EXERCISE ::
In the listing below, find each line with the string "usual" and report it.

SUPPLIED MATERIAL ::

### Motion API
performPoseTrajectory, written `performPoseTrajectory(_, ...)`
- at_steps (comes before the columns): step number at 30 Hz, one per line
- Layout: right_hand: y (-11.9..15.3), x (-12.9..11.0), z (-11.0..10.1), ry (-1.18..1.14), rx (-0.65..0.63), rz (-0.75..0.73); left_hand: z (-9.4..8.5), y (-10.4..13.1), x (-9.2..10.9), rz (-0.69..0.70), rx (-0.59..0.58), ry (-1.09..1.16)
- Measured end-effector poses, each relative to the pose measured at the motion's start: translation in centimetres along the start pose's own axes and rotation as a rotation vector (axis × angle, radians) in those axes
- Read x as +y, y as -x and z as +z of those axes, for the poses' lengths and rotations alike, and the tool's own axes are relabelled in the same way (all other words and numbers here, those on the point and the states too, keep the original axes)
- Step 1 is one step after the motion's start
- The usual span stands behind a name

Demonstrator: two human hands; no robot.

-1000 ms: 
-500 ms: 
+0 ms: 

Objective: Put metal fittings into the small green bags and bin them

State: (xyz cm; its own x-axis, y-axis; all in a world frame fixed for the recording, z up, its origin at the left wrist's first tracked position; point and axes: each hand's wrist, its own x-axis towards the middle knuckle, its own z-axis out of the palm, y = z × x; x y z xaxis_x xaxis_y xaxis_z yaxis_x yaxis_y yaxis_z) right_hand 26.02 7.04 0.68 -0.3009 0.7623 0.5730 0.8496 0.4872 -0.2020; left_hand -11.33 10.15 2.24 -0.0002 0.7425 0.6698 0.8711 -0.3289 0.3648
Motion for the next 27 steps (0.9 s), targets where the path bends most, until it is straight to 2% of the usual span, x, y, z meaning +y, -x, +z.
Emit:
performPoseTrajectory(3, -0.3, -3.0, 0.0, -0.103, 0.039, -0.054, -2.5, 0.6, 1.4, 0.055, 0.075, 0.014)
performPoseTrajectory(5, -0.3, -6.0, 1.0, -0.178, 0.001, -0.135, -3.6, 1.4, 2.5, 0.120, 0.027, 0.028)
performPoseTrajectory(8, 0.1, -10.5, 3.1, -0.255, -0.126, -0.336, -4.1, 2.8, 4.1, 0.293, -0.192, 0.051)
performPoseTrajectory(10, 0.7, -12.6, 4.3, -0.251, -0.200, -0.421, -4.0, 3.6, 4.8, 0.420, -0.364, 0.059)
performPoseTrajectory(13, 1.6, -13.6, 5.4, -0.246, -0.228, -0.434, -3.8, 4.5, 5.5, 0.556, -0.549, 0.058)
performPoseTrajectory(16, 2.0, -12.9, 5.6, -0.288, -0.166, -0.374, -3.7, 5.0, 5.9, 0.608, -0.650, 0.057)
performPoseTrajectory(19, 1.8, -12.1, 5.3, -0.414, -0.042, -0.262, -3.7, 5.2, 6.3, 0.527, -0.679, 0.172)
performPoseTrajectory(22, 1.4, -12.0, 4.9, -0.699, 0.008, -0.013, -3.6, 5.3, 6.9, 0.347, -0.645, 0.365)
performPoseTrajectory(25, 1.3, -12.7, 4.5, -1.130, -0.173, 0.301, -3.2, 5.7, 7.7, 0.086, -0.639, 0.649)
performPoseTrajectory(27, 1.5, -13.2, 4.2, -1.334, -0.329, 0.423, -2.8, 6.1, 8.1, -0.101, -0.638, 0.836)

ANSWER SPACE ::
- The usual span stands behind a name
Motion for the next 27 steps (0.9 s), targets where the path bends most, until it is straight to 2% of the usual span, x, y, z meaning +y, -x, +z.

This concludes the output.